ASSIGNMENT
Within the data below, copy each line where the string "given" is found.
————————
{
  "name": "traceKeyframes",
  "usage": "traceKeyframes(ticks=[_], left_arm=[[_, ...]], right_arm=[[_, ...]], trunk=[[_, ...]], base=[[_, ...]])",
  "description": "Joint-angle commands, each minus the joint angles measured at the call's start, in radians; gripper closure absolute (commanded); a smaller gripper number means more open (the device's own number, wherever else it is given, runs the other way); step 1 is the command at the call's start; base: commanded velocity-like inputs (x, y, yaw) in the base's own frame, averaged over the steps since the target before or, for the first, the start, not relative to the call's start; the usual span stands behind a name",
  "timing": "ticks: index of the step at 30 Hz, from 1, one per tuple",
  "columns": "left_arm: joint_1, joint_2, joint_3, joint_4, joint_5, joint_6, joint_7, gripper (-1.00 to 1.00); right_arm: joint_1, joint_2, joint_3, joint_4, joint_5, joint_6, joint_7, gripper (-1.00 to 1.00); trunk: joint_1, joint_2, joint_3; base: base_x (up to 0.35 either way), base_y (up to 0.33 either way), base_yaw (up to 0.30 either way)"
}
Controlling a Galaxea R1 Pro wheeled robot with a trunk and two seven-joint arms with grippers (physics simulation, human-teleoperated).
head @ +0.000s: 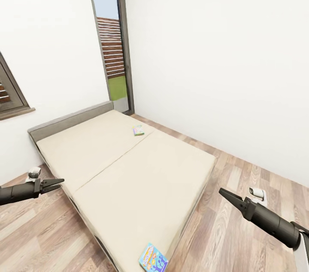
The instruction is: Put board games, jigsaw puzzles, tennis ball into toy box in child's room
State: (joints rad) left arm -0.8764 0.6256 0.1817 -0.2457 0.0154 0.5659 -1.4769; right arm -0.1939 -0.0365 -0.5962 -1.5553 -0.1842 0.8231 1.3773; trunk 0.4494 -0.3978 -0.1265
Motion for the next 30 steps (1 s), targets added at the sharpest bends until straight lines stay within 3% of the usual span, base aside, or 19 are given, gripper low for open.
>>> traceKeyframes(ticks=[1,30], left_arm=[[-0.001,0.000,-0.001,0.000,0.001,0.010,-0.003,-1.00],[0.000,-0.001,-0.002,0.000,0.000,0.009,-0.003,-1.00]], right_arm=[[-0.001,0.000,-0.001,0.000,-0.002,0.008,0.002,-1.00],[-0.001,0.001,-0.001,0.001,-0.003,0.008,0.003,-1.00]], trunk=[[0.001,-0.002,-0.002],[0.001,-0.002,-0.002]], base=[[0.000,-0.017,0.000],[0.000,-0.212,0.000]])
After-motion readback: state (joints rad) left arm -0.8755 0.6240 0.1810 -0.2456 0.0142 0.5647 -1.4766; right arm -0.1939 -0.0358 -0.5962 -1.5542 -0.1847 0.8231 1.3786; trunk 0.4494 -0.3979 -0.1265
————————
FINAL ANSWER
  "description": "Joint-angle commands, each minus the joint angles measured at the call's start, in radians; gripper closure absolute (commanded); a smaller gripper number means more open (the device's own number, wherever else it is given, runs the other way); step 1 is the command at the call's start; base: commanded velocity-like inputs (x, y, yaw) in the base's own frame, averaged over the steps since the target before or, for the first, the start, not relative to the call's start; the usual span stands behind a name",
Motion for the next 30 steps (1 s), targets added at the sharpest bends until straight lines stay within 3% of the usual span, base aside, or 19 are given, gripper low for open.

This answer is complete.